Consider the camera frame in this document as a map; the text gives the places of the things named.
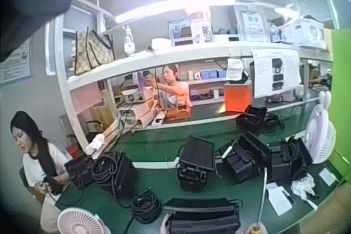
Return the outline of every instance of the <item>chair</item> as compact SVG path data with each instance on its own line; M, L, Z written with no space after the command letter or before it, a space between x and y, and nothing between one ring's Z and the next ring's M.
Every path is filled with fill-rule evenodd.
M24 173L24 168L21 167L21 169L19 170L19 175L22 181L22 184L24 185L24 187L26 189L28 189L29 192L31 192L32 197L36 200L38 200L40 202L40 204L44 203L44 198L45 195L39 193L38 191L36 191L33 187L29 186L27 178L26 178L26 174Z
M84 117L81 114L77 115L77 118L78 118L79 123L82 127L82 130L87 138L88 143L92 142L97 134L100 134L101 132L103 132L105 130L104 125L99 121L85 121ZM69 121L68 116L61 115L59 117L59 121L61 123L61 126L62 126L65 134L66 134L66 137L69 139L68 144L69 145L77 144L79 146L79 148L81 148L81 146L79 145L79 142L77 140L77 137L74 134L74 131L72 129L72 126L71 126L71 123ZM91 131L89 129L89 124L94 124L94 128L96 131Z

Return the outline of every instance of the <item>white bottle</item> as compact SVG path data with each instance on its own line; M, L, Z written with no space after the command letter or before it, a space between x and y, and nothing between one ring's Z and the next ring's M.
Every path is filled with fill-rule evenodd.
M124 37L124 52L127 56L129 56L135 52L134 39L132 35L132 30L129 28L128 25L127 27L123 27L123 29L126 31L126 35Z

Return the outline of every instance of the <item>white paper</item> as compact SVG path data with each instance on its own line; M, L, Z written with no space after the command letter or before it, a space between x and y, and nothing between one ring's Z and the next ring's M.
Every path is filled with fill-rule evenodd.
M255 98L280 94L299 86L300 58L296 50L257 49L252 54Z
M242 70L244 66L240 59L228 59L228 68L226 79L239 81L242 78Z
M30 39L0 63L0 85L30 76Z
M264 25L261 13L255 11L242 11L245 34L247 41L266 42L267 34L264 32Z
M278 216L283 215L285 212L292 209L291 203L283 194L282 189L280 187L273 187L267 190L268 199Z
M324 168L320 173L319 176L323 179L323 181L328 185L331 186L335 181L336 177L333 173L329 172L328 169Z

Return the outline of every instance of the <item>handbag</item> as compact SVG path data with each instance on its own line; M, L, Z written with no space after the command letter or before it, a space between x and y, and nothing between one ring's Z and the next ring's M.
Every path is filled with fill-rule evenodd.
M83 74L102 64L115 60L113 38L100 37L94 30L76 32L75 75Z

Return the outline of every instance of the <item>white t-shirt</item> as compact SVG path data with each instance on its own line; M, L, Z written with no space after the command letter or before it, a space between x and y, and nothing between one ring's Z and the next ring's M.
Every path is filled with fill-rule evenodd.
M176 85L177 88L182 88L184 90L183 95L174 95L167 93L163 90L160 91L160 96L165 102L166 108L174 108L177 105L187 104L189 107L192 107L192 103L189 98L189 85L186 82L179 81Z
M66 172L64 164L71 160L72 157L68 154L68 152L66 154L63 154L52 142L48 142L48 147L49 153L54 161L57 174L60 175ZM39 160L32 159L28 153L25 153L23 154L23 167L29 186L34 187L35 183L43 182L43 179L46 175L41 165L39 164ZM53 197L55 200L53 200L49 194L46 194L46 200L50 204L55 204L60 195Z

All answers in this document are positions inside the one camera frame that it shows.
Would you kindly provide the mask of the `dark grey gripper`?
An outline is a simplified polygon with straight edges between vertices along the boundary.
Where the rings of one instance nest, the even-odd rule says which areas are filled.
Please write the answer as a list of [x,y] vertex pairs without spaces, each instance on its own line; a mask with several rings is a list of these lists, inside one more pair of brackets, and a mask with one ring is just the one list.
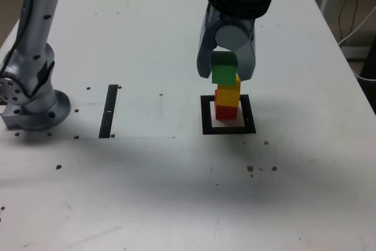
[[211,54],[216,46],[228,49],[237,59],[237,74],[242,81],[250,80],[256,67],[255,19],[238,19],[220,15],[207,4],[200,31],[197,71],[208,78],[212,72]]

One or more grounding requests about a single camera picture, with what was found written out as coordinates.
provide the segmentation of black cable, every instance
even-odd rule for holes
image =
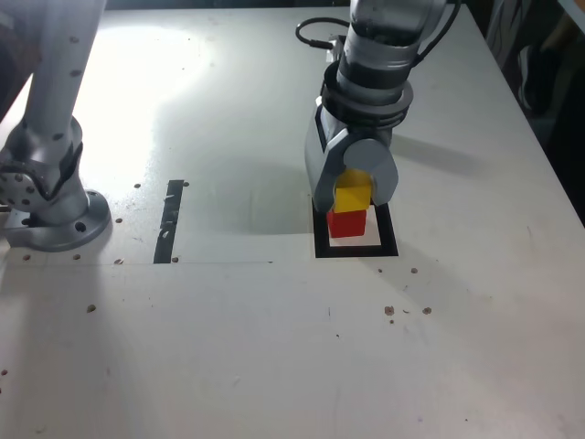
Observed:
[[[447,20],[447,23],[445,23],[445,26],[443,26],[441,32],[439,32],[439,35],[433,41],[431,41],[431,43],[429,43],[429,46],[427,46],[427,48],[425,48],[419,55],[417,55],[417,58],[414,59],[414,63],[412,64],[413,68],[418,66],[425,58],[427,58],[427,55],[431,53],[435,46],[437,46],[441,42],[442,38],[447,34],[447,32],[449,32],[449,29],[455,21],[455,18],[457,18],[457,14],[459,14],[462,2],[463,0],[457,0],[457,3],[453,8],[453,12],[451,12],[451,16]]]
[[[502,53],[502,49],[504,48],[504,41],[502,39],[502,17],[503,16],[504,16],[504,9],[502,8],[502,10],[500,11],[500,19],[499,19],[498,25],[497,25],[497,34],[496,35],[499,36],[500,47],[498,48],[498,50],[494,54],[494,58],[496,60],[500,56],[500,53]]]
[[[326,50],[331,50],[333,48],[333,44],[330,43],[329,41],[309,39],[301,35],[301,29],[303,29],[303,27],[312,25],[314,23],[333,23],[334,25],[349,27],[349,22],[345,20],[340,20],[339,18],[331,18],[328,16],[316,16],[315,18],[309,18],[308,20],[304,20],[296,27],[294,35],[297,38],[299,38],[299,41],[303,42],[304,44],[308,44],[312,48],[324,48]]]

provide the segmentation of black tape strip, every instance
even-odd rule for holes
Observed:
[[[313,206],[314,256],[322,258],[376,258],[398,256],[392,218],[388,204],[376,207],[376,223],[380,245],[331,247],[329,244],[329,226],[327,214],[319,213]]]
[[[156,240],[153,263],[171,263],[175,243],[176,224],[179,221],[184,180],[170,180],[166,189],[161,229]]]

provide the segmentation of dark background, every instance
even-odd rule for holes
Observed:
[[[485,33],[494,0],[464,1]],[[214,7],[348,6],[349,0],[109,0],[108,9],[190,9]]]

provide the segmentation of white tabletop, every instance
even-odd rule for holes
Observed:
[[[395,133],[400,256],[344,261],[314,258],[312,16],[347,9],[104,18],[75,114],[122,223],[5,246],[0,437],[585,436],[585,231],[468,9]],[[171,179],[179,262],[153,265]]]
[[[585,32],[585,11],[577,6],[575,0],[558,0],[561,6],[567,11],[567,14],[573,19],[575,23]]]

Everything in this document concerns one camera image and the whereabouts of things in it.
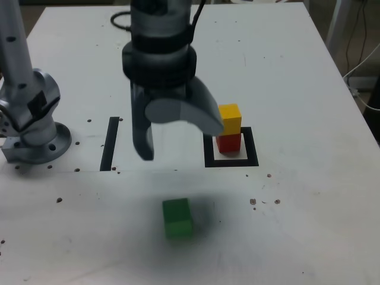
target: yellow cube
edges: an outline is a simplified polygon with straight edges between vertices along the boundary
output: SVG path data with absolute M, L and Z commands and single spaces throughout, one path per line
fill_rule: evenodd
M 240 134 L 242 115 L 237 104 L 219 105 L 224 131 L 220 135 Z

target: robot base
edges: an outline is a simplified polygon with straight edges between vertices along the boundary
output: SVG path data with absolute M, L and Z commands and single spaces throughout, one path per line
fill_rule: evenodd
M 51 162 L 63 155 L 71 145 L 70 130 L 55 122 L 57 135 L 54 139 L 38 147 L 25 145 L 20 137 L 8 137 L 2 146 L 2 152 L 8 162 L 41 164 Z

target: black square outline
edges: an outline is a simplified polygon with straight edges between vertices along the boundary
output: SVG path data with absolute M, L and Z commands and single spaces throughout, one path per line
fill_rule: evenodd
M 245 149 L 247 151 L 247 159 L 214 159 L 213 137 L 203 134 L 203 152 L 204 167 L 246 167 L 259 166 L 257 159 L 254 136 L 250 126 L 243 126 L 240 129 L 244 136 Z

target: black cable
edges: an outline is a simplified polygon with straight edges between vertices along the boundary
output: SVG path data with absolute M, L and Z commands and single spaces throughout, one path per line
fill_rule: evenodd
M 131 27 L 130 26 L 122 26 L 122 25 L 119 25 L 119 24 L 116 24 L 115 23 L 115 19 L 120 17 L 120 16 L 123 16 L 123 15 L 131 15 L 131 12 L 130 11 L 122 11 L 122 12 L 118 12 L 116 14 L 113 14 L 112 17 L 111 17 L 111 24 L 118 28 L 118 29 L 121 29 L 121 30 L 125 30 L 125 31 L 131 31 Z
M 197 12 L 194 15 L 194 18 L 192 19 L 191 26 L 192 26 L 192 28 L 194 30 L 195 30 L 195 26 L 197 25 L 198 19 L 199 19 L 200 15 L 201 15 L 201 12 L 202 12 L 204 4 L 206 4 L 206 0 L 202 0 L 202 2 L 200 3 L 200 5 L 198 7 Z
M 357 22 L 358 22 L 358 19 L 359 19 L 359 15 L 360 15 L 360 11 L 362 11 L 362 14 L 363 14 L 363 23 L 364 23 L 364 39 L 363 39 L 363 45 L 362 45 L 362 51 L 360 53 L 360 58 L 359 58 L 359 61 L 357 63 L 356 66 L 358 66 L 361 62 L 362 62 L 362 58 L 363 58 L 363 54 L 364 54 L 364 49 L 365 49 L 365 45 L 366 45 L 366 41 L 367 41 L 367 21 L 366 21 L 366 14 L 365 14 L 365 8 L 367 6 L 367 3 L 368 3 L 368 0 L 363 0 L 362 3 L 360 4 L 360 7 L 357 11 L 357 15 L 356 15 L 356 22 L 355 22 L 355 25 L 354 25 L 354 28 L 353 28 L 353 31 L 351 33 L 351 36 L 350 36 L 350 40 L 349 40 L 349 43 L 347 45 L 347 49 L 346 49 L 346 59 L 347 59 L 347 72 L 350 71 L 350 63 L 349 63 L 349 57 L 348 57 L 348 51 L 349 51 L 349 46 L 350 46 L 350 43 L 351 43 L 351 39 L 353 37 L 353 34 L 354 34 L 354 31 L 356 29 L 356 26 L 357 26 Z M 351 74 L 349 74 L 347 76 L 347 85 L 350 86 L 350 78 L 351 76 L 355 73 L 355 71 L 353 71 Z
M 359 22 L 360 10 L 363 7 L 364 1 L 362 1 L 362 3 L 360 3 L 359 9 L 357 10 L 356 20 L 355 20 L 355 23 L 354 23 L 354 27 L 352 28 L 352 32 L 351 32 L 351 35 L 350 35 L 350 38 L 349 38 L 349 43 L 347 44 L 347 48 L 346 48 L 347 73 L 350 72 L 350 59 L 349 59 L 350 45 L 351 45 L 352 38 L 353 38 L 353 36 L 355 34 L 357 23 Z

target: red cube
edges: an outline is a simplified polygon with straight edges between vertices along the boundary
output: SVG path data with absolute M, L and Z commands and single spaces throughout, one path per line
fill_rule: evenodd
M 221 135 L 216 137 L 216 143 L 220 153 L 231 153 L 232 151 L 240 151 L 240 142 L 242 134 Z

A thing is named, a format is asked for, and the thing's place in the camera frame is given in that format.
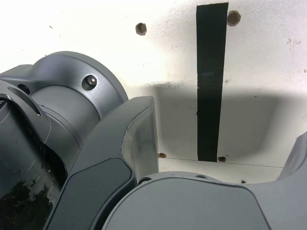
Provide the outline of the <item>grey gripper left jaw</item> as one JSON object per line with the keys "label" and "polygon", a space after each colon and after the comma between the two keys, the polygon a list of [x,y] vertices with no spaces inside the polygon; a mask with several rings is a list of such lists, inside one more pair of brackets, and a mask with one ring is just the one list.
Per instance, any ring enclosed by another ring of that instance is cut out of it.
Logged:
{"label": "grey gripper left jaw", "polygon": [[154,98],[135,97],[112,110],[92,131],[45,229],[102,229],[138,181],[158,171]]}

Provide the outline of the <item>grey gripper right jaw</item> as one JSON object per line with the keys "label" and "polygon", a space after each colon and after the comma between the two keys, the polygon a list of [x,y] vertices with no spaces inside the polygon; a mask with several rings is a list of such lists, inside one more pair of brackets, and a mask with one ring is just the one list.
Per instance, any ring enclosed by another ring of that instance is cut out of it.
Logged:
{"label": "grey gripper right jaw", "polygon": [[307,136],[299,136],[276,181],[229,184],[197,176],[158,177],[129,192],[105,230],[304,230]]}

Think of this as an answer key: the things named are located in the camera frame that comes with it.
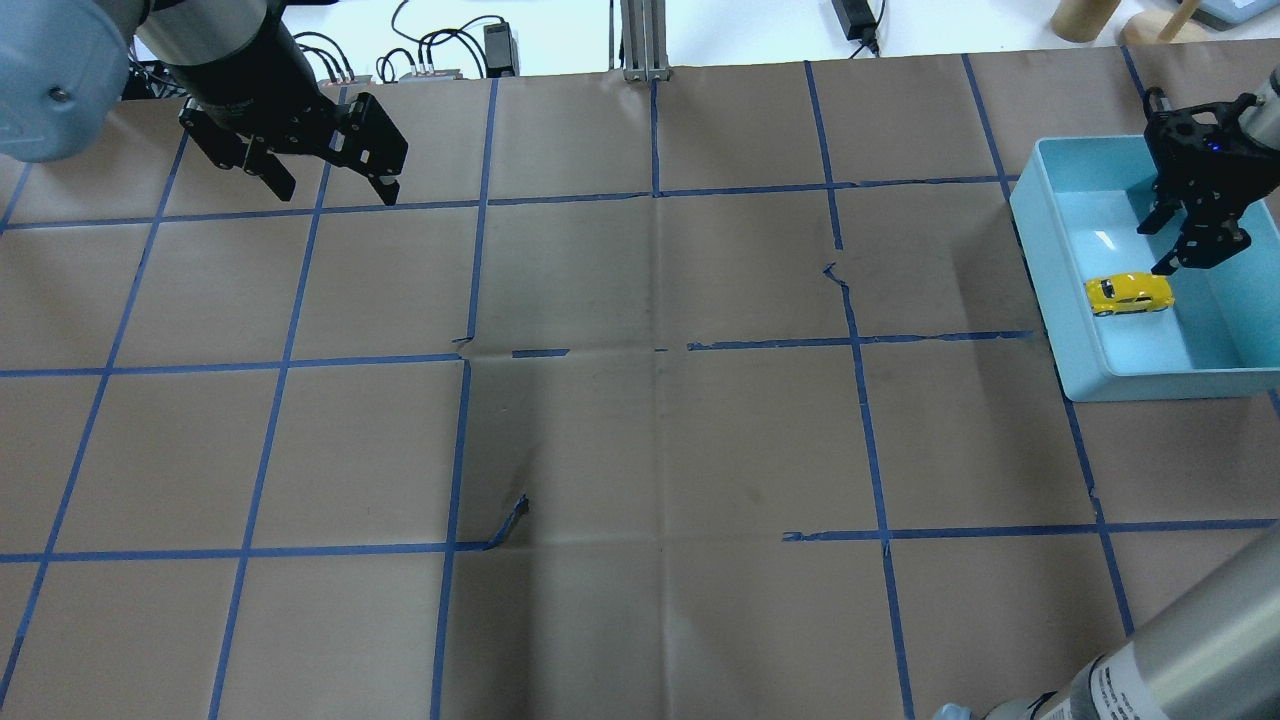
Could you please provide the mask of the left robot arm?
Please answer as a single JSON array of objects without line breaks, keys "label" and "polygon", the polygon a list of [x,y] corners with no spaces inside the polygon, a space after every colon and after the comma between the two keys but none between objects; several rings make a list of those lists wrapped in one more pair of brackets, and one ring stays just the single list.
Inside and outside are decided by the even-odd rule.
[{"label": "left robot arm", "polygon": [[18,161],[60,161],[100,136],[122,100],[141,41],[187,95],[179,123],[211,164],[293,196],[285,155],[362,176],[397,202],[410,146],[367,92],[329,99],[279,1],[5,1],[1,147]]}]

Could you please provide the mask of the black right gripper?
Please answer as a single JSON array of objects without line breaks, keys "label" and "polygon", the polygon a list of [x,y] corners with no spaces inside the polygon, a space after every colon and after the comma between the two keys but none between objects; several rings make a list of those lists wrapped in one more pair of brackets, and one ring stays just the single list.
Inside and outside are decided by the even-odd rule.
[{"label": "black right gripper", "polygon": [[1156,176],[1137,232],[1155,236],[1187,210],[1172,250],[1149,272],[1212,269],[1247,250],[1252,236],[1239,215],[1277,188],[1277,99],[1245,92],[1176,109],[1166,92],[1144,92],[1143,109]]}]

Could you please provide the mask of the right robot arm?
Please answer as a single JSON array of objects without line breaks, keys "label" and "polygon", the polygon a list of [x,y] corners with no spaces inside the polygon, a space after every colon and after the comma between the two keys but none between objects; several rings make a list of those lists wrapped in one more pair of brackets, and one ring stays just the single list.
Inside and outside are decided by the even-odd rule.
[{"label": "right robot arm", "polygon": [[[1236,397],[1277,383],[1277,83],[1142,136],[1043,138],[1011,199],[1065,395]],[[992,719],[1275,719],[1277,528],[1064,688]]]}]

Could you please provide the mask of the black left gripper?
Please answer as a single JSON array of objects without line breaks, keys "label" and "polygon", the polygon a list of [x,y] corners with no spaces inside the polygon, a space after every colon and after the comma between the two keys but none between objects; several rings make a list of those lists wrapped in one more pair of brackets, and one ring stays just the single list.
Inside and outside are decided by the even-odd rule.
[{"label": "black left gripper", "polygon": [[[178,81],[191,96],[180,124],[215,165],[241,167],[288,202],[297,183],[275,151],[311,155],[397,204],[408,141],[372,94],[340,105],[324,97],[294,41],[247,40],[211,61],[180,63]],[[250,150],[255,138],[270,150]]]}]

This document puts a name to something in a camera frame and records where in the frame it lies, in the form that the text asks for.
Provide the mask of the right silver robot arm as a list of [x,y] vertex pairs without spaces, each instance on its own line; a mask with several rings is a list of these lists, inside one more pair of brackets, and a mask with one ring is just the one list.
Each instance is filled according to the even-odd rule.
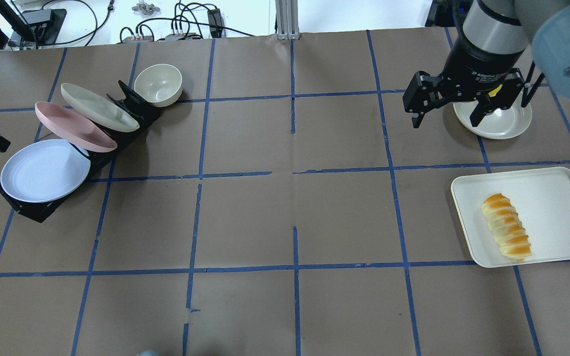
[[539,79],[570,100],[570,0],[473,1],[441,74],[416,72],[403,94],[413,127],[448,103],[475,102],[474,128],[511,108],[525,87],[515,64],[527,48]]

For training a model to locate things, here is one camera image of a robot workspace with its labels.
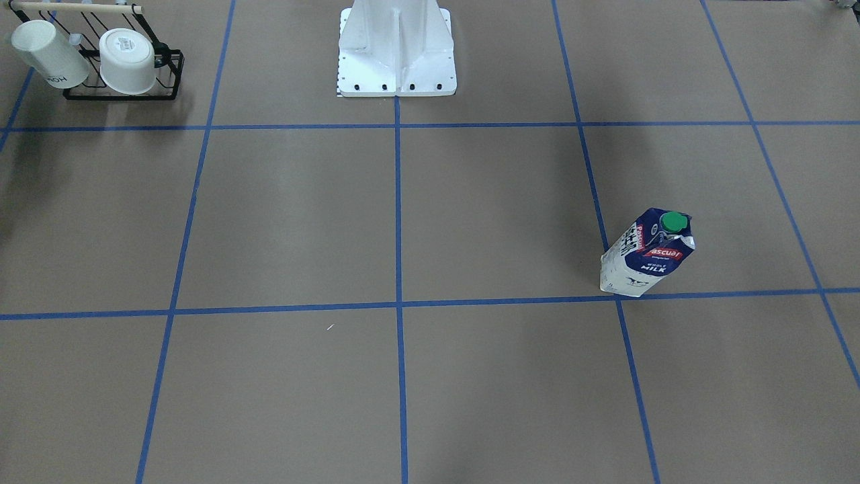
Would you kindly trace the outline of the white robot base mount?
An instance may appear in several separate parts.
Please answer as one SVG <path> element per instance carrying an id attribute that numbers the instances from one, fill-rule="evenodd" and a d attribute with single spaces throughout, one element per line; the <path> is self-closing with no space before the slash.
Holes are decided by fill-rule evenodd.
<path id="1" fill-rule="evenodd" d="M 436 1 L 355 1 L 339 21 L 336 93 L 450 96 L 458 90 L 454 31 Z"/>

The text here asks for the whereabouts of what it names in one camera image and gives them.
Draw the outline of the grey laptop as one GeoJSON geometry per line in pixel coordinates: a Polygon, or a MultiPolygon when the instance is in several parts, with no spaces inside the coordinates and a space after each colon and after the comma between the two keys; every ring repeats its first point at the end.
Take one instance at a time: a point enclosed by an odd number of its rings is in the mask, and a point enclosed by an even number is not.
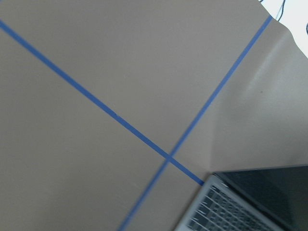
{"type": "Polygon", "coordinates": [[[177,231],[306,231],[308,166],[212,173],[177,231]]]}

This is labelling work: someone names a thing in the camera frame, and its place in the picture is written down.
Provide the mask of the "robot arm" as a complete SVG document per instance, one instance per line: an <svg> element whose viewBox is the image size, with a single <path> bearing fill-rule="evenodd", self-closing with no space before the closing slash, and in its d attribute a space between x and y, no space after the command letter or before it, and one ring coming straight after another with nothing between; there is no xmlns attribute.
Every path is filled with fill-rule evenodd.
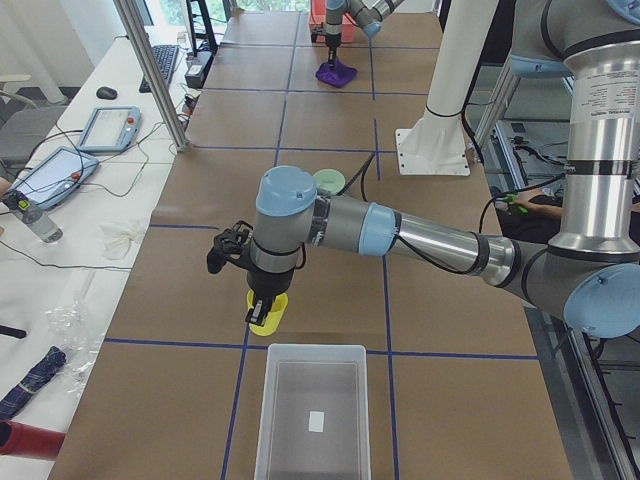
<svg viewBox="0 0 640 480"><path fill-rule="evenodd" d="M375 1L371 7L362 0L331 0L325 2L324 37L328 48L328 65L336 66L337 51L342 43L343 17L348 14L368 39L372 39L403 0Z"/></svg>
<svg viewBox="0 0 640 480"><path fill-rule="evenodd" d="M524 1L514 49L564 63L574 77L559 232L544 246L465 232L376 203L317 191L293 166L267 171L248 244L246 319L265 322L302 245L414 256L473 275L599 338L639 324L639 248L631 239L639 171L639 5Z"/></svg>

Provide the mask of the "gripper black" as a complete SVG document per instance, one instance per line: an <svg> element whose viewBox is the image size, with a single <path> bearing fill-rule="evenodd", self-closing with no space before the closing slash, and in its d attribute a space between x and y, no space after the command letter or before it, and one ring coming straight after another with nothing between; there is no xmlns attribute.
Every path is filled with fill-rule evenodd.
<svg viewBox="0 0 640 480"><path fill-rule="evenodd" d="M325 44L328 47L327 64L330 68L334 68L336 63L336 48L341 45L341 34L326 33L324 37Z"/></svg>
<svg viewBox="0 0 640 480"><path fill-rule="evenodd" d="M293 276L293 269L282 273L270 273L260 269L248 271L249 288L257 297L247 298L245 322L251 325L264 325L273 306L273 297L287 292Z"/></svg>

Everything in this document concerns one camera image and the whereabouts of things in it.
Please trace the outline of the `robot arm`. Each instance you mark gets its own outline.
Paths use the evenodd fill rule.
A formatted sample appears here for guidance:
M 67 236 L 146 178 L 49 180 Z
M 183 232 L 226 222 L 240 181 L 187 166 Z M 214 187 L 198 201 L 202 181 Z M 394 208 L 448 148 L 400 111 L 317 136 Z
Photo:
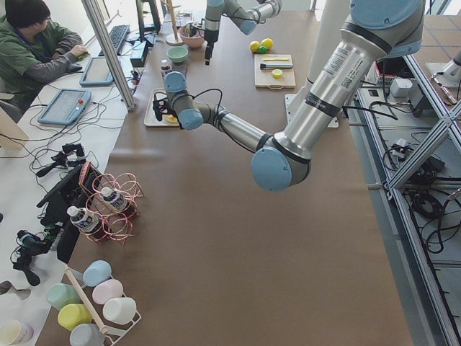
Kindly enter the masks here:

• • •

How many lines in the records include "trace"? Answer with the number alone.

ANSWER TO THIS PROBLEM
2